Sarebbe sicuro generare un numero casuale usando AES?

Quello che stai descrivendo è un PRNG basato su AES. Crittografia dei valori successivi di un contatore con AES e una chiave segreta è un metodo audio per la creazione di un PRNG (infatti, equivale a crittografare una lunga sequenza di zeri con AES / CTR), a condizione di cura di quanto segue:

• Devi usare il codice a blocchi "così com'è": codifica il contatore come un singolo blocco da 16 byte, elaboralo con AES (nessuna "modalità di cifratura a blocchi"), ottieni i 16 byte pseudocasuali successivi. Incrementa il contatore e loop.

• Questo non sarà più strong di quanto la chiave di crittografia sia segreta. Mantieni la chiave al sicuro!

• Naturalmente questo presuppone che tu abbia già una chiave segreta, il che implica che a un certo punto sia stato utilizzato un altro PRNG crittograficamente sicuro. Un PRNG non crea casualità, espande un po 'di casualità iniziale (il "seme", qui il tasto AES) in un lungo flusso di byte pseudocasuali.

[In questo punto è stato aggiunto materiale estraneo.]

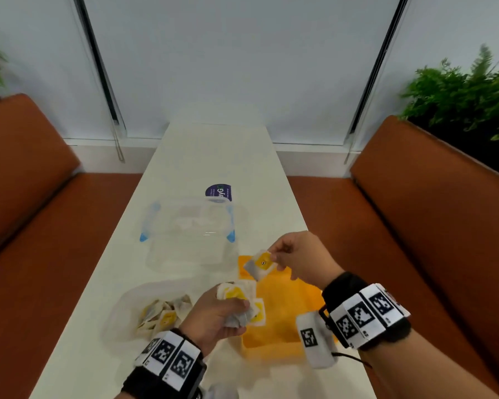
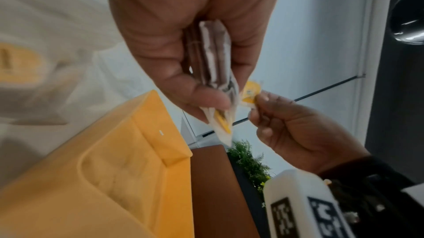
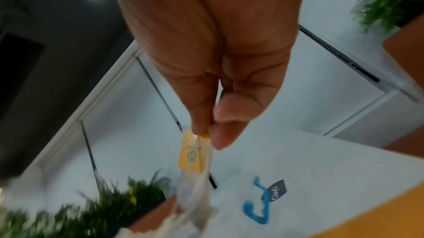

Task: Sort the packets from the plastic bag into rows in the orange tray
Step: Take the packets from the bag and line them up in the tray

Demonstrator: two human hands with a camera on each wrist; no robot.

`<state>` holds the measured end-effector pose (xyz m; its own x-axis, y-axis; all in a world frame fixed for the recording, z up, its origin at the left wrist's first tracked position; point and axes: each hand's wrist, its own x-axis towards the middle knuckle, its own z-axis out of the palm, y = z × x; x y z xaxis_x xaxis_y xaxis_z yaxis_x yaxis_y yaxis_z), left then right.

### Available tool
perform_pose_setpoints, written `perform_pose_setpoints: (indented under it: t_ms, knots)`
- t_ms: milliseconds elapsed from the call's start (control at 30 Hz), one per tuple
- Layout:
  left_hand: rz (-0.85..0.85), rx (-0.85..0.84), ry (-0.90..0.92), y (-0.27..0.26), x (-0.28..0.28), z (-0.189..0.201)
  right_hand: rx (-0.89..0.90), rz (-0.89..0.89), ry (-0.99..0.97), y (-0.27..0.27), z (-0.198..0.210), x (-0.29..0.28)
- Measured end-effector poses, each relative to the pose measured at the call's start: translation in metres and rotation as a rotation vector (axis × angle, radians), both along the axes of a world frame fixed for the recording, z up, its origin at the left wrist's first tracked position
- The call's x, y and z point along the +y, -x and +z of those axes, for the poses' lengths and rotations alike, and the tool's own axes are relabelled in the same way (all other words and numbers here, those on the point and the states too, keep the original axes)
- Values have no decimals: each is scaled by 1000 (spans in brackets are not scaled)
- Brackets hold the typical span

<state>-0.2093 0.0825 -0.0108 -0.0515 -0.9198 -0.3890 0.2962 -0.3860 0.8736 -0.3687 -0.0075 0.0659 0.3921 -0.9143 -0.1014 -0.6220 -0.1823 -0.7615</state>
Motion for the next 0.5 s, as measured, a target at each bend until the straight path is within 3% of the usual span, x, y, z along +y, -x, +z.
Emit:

• Questo PRNG si basa sul mai che riutilizza un valore contatore. Quindi devi assicurarti che il contatore sia sempre aumentato e non possa essere forzato a "riavvolgere". Questo non è così facile come sembra, in particolare nei dispositivi embedded, dove la memorizzazione permanente in lettura-scrittura è molto importante e l'utente (che potrebbe essere l'autore dell'attacco) può forzare le reimpostazioni hardware in qualsiasi momento (rimuovendo la batteria).

• AES è un codice a blocchi, è una permutazione dello spazio dei valori di blocco. Come tale, non produrrà mai due volte lo stesso blocco da 16 byte, che si discosta da ciò che una vera sorgente casuale produrrebbe. Questo può iniziare a mostrare (statisticamente) dopo circa 2 ⁶⁸ byte, che è abbastanza alto da non costituire un problema. Tuttavia, pensaci due volte prima di provare lo stesso trucco con un codice a blocchi con blocchi più piccoli (3DES, Blowfish ...).

Un miglioramento potrebbe essere quello di rigenerare una nuova chiave AES ogni volta che il server si avvia, usando /dev/urandom . In questo modo, non vi è alcuna chiave per archiviare ovunque. In effetti, non è necessario riutilizzare sempre la stessa chiave.

(Probabilmente, è ancora più semplice usare il PRNG strong che è già presente, ad esempio /dev/urandom . Passare a un PRNG personalizzato come quello che si immagina è abbastanza ingiustificato; a meno che ti occorrono pseudocasuali byte a più di 10 megabyte al secondo, che può succedere in alcuni casi, ma è strano. Se hai bisogno di lotti di byte pseudocasuali, potresti prendere in considerazione l'uso di altri algoritmi più specializzati come < a href="http://www.ecrypt.eu.org/stream/"> questi codici di flusso .)

In teoria, sì, ma ci sono preoccupazioni pratiche.

Come generatore di numeri pseudocasuali, funziona abbastanza bene. Ma per farne un CSPRNG, dovresti iniziare con una chiave casuale crittograficamente sicura ... e per ottenere una chiave casuale protetta da crittografia, hai bisogno di un CSPRNG. Questo è un problema di pollo e uova: per costruire un CSPRNG su AES, devi già avere un CSPRNG.

Perché lo faresti? Nella maggior parte dei casi, non avrebbe molto senso: se hai accesso a un CSPRNG per creare la tua chiave, allora potresti anche usarla direttamente. Tuttavia, ci sono ancora casi in cui può essere utile. Ad esempio, se stai codificando in una situazione in cui non hai accesso a un CSPRNG, ma fai hai accesso a una chiave segreta creata con una (e sai che questa chiave è stato tenuto al sicuro), quindi è possibile utilizzare AES per creare numeri casuali protetti da crittografia dalla chiave. Tuttavia, i problemi di implementazione citati in altre risposte sono ancora validi.

Penso che l'output dovrebbe sembrare piuttosto casuale. Ma è, comunque, l'ID molto prevedibile che la tua chiave privata è conosciuta. Quindi i numeri generati hanno pochissima entropia. Chiamerei il risultato un PRNG ma mai un SPRNG o un CSPRNG.